> **What you are asked to do**
All lines of the listing that contain "below" should be shown in full.

> **Extracted information**
__________

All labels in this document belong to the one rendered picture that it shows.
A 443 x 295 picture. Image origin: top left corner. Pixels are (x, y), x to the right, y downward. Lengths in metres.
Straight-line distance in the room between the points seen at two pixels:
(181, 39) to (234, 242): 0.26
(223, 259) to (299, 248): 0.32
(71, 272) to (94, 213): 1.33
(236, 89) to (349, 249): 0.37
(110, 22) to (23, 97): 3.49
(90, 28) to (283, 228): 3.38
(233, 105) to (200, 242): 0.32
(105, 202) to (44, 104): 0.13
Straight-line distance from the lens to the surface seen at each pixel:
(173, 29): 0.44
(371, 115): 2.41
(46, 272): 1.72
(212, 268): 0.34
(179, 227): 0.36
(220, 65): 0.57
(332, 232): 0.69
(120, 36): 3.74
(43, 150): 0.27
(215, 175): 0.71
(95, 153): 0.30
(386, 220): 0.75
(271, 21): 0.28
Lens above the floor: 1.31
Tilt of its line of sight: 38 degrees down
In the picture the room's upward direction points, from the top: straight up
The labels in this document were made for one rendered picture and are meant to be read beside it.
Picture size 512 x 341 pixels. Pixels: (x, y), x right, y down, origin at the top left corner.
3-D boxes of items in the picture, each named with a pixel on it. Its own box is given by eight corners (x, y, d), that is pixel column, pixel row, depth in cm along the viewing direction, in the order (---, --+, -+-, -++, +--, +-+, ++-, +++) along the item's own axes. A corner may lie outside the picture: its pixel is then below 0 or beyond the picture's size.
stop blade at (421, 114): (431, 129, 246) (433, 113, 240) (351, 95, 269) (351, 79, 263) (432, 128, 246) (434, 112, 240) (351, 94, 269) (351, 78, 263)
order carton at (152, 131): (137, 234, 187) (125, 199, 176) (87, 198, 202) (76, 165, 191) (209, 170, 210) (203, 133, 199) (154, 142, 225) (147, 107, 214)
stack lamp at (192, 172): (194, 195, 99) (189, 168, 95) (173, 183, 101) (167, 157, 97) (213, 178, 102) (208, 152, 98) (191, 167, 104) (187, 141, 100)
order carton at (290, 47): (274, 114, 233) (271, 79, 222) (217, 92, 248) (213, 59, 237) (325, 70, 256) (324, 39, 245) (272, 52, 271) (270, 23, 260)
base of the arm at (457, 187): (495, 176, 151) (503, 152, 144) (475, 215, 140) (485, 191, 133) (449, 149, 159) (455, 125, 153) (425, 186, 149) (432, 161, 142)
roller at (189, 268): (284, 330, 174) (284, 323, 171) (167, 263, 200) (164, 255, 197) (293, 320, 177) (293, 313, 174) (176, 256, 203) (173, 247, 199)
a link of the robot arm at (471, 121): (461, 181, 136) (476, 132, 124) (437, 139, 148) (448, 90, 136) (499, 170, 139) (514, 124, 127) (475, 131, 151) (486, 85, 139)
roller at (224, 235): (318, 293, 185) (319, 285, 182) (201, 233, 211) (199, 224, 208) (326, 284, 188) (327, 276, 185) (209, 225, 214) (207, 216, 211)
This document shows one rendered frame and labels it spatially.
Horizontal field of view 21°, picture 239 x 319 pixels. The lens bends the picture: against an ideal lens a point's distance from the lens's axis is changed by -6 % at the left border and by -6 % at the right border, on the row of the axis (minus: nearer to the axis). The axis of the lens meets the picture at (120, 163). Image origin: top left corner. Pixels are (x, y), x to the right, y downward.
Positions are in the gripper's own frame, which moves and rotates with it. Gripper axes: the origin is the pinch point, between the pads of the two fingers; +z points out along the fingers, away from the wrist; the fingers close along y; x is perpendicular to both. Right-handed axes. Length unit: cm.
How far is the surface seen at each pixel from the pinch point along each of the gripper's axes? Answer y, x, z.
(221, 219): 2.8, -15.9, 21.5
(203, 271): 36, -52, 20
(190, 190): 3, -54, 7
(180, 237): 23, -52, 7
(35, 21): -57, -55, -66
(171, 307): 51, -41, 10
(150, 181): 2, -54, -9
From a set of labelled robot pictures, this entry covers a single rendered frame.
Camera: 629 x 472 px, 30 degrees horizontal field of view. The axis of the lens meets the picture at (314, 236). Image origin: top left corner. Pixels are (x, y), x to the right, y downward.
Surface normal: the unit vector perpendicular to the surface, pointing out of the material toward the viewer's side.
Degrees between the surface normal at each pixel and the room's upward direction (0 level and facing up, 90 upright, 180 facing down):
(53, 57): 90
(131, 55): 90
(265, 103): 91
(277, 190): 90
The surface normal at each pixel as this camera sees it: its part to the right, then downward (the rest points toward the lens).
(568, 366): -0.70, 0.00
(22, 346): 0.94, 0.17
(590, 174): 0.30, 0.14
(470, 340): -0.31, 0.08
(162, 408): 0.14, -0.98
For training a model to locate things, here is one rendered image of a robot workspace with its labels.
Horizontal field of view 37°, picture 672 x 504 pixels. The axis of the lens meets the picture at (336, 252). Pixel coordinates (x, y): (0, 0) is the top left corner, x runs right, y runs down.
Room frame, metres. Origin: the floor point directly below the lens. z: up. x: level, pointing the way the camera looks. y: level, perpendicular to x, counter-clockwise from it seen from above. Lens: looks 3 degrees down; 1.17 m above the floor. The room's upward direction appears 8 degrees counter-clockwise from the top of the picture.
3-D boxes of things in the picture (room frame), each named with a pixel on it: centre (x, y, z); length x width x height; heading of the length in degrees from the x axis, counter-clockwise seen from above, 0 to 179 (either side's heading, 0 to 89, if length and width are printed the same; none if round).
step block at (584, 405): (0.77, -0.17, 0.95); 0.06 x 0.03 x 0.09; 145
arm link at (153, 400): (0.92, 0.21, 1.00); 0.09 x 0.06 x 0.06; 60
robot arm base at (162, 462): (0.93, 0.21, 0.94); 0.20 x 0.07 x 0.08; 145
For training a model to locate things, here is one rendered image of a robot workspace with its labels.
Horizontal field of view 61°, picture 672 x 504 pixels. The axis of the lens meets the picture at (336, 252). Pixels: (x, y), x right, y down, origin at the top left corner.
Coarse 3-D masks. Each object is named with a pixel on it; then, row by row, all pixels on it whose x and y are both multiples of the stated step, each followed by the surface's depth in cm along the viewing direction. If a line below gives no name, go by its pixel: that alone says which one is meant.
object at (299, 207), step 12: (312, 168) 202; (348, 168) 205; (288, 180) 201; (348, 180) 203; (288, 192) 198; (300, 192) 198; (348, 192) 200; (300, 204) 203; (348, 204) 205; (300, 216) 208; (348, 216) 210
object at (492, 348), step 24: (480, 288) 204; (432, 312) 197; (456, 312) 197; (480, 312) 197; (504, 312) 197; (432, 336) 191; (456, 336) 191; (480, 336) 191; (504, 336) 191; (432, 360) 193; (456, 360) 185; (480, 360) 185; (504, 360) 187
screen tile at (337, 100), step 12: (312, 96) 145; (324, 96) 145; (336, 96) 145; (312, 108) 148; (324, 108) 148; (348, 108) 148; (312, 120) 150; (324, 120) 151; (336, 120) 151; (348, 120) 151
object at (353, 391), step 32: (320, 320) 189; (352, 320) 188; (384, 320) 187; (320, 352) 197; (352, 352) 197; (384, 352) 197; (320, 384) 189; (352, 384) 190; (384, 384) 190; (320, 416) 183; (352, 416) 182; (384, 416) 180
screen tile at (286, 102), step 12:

__________

> **Result**
3-D boxes of items in the picture, each named with a pixel on it. Its own box is given by eight corners (x, y, d), that is pixel column, pixel row, depth in cm along the viewing direction, in the order (---, --+, -+-, -++, +--, +-+, ++-, +++) along the item's own axes. A corner may lie outside the picture: its pixel is then below 0 or beyond the picture's size.
Room frame, metres. Origin: the floor point directly below the lens. z: up. x: level, pointing the way the camera looks. y: level, perpendicular to x, counter-clockwise from it seen from above. Lens: looks 3 degrees down; 1.17 m above the floor. The room's upward direction appears 8 degrees counter-clockwise from the top of the picture.
Coarse 3-D masks. Each object is named with a pixel on it; then, row by row, all pixels on it whose x and y are both multiples of the stated step, each followed by the surface's depth in cm along the viewing direction. If a line below gives no name, go by its pixel: that alone says which one is meant.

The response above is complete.